Problem
Using the listing below, keep only the lines with the word "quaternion" and copy them.

═════ Information supplied ═════

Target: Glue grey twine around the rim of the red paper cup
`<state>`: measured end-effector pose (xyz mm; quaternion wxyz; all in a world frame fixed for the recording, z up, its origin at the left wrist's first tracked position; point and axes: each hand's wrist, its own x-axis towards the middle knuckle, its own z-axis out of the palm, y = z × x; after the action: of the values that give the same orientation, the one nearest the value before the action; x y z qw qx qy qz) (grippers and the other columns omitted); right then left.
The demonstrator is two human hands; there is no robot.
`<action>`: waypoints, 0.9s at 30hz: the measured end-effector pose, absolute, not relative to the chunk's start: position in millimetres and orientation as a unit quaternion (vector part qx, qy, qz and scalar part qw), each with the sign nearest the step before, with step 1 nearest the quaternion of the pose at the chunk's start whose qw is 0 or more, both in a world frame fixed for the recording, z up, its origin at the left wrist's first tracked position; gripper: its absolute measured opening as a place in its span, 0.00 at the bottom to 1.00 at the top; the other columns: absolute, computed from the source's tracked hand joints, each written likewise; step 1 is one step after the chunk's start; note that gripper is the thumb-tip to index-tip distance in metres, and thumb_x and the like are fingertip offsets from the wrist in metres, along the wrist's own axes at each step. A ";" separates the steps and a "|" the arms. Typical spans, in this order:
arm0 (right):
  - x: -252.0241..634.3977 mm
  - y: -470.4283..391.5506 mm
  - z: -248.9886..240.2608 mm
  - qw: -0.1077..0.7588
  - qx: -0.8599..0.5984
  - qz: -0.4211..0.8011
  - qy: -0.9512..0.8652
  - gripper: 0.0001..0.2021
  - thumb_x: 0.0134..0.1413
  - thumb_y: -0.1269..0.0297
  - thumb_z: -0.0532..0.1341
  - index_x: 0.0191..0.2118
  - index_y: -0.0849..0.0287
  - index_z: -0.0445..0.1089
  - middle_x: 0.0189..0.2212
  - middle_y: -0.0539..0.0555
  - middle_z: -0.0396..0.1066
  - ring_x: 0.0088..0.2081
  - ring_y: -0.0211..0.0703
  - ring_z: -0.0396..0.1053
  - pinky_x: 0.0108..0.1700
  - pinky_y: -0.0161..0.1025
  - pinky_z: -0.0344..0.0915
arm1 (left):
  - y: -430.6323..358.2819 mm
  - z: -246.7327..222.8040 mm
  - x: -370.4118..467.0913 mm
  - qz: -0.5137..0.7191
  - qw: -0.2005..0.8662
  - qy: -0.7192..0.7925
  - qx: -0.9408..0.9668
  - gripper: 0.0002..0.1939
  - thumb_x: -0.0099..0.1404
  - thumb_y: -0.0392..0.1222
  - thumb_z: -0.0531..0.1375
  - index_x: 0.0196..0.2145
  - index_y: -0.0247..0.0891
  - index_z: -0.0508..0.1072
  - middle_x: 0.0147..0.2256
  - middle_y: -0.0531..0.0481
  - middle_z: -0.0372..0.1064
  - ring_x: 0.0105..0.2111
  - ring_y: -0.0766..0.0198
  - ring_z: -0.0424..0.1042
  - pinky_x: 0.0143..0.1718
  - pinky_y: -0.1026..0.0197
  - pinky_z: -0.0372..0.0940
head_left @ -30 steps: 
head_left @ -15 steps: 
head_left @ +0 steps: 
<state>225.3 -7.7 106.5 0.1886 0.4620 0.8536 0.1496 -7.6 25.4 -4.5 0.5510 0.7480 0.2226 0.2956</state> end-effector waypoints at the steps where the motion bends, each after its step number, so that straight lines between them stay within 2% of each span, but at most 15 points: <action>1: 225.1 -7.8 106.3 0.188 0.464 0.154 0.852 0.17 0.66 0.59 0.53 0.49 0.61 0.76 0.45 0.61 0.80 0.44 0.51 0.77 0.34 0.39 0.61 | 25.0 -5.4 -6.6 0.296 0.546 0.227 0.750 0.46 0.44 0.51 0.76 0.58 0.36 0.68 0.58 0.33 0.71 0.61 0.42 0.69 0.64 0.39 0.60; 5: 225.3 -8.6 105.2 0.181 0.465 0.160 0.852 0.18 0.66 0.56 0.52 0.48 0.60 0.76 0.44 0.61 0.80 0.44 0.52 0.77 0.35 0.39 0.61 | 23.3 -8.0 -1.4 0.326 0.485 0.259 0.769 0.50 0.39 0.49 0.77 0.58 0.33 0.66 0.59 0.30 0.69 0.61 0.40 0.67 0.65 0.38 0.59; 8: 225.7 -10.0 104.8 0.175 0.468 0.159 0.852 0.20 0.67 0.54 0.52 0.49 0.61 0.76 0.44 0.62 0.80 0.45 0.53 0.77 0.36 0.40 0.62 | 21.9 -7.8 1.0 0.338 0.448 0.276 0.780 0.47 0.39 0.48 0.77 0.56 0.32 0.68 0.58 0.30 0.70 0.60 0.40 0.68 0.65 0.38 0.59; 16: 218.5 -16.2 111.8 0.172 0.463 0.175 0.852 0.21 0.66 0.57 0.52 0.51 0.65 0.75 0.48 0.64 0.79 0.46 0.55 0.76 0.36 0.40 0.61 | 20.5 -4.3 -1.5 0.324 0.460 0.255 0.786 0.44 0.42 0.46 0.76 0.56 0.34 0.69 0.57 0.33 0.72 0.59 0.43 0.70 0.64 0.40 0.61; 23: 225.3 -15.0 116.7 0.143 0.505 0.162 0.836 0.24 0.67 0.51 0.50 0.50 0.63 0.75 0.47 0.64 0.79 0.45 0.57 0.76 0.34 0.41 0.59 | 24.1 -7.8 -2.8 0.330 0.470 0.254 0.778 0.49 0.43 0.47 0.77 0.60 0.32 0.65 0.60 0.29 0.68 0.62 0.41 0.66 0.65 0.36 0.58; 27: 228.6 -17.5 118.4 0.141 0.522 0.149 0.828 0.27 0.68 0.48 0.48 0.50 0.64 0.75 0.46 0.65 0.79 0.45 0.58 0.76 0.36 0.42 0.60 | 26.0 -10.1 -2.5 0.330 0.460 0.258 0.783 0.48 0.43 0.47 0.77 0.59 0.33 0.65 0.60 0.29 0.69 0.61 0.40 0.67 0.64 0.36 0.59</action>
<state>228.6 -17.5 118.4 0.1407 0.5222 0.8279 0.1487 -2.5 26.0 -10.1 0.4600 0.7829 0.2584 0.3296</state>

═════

Task response
`<state>`: measured end-effector pose (xyz mm; quaternion wxyz; all in a world frame fixed for the recording, z up, its origin at the left wrist's first tracked position; point and axes: each hand's wrist, its own x-axis towards the middle knuckle, its own z-axis out of the palm, y = z × x; after the action: of the values that give the same orientation, the one nearest the value before the action; x y z qw qx qy qz) (grippers and the other columns omitted); right then left.
`<action>`: waypoints, 0.9s at 30hz: the measured end-effector pose, absolute, not relative to the chunk's start: position in millimetres and orientation as a unit quaternion (vector part qx, qy, qz and scalar part qw), each with the sign nearest the step before, with step 1 nearest the quaternion of the pose at the chunk's start whose qw is 0 or more, both in a world frame fixed for the recording, z up, its origin at the left wrist's first tracked position; gripper: its absolute measured opening as a place in its span, 0.00 at the bottom to 1.00 at the top; the other columns: absolute, computed from the source's tracked hand joints, each written likewise; step 1 is one step after the chunk's start; note that gripper is the thumb-tip to index-tip distance in metres, and thumb_x and the like are fingertip offsets from the wrist in metres, along the wrist's own axes at each step. A ";" separates the steps and a "|" the arms. Typical spans, in this order:

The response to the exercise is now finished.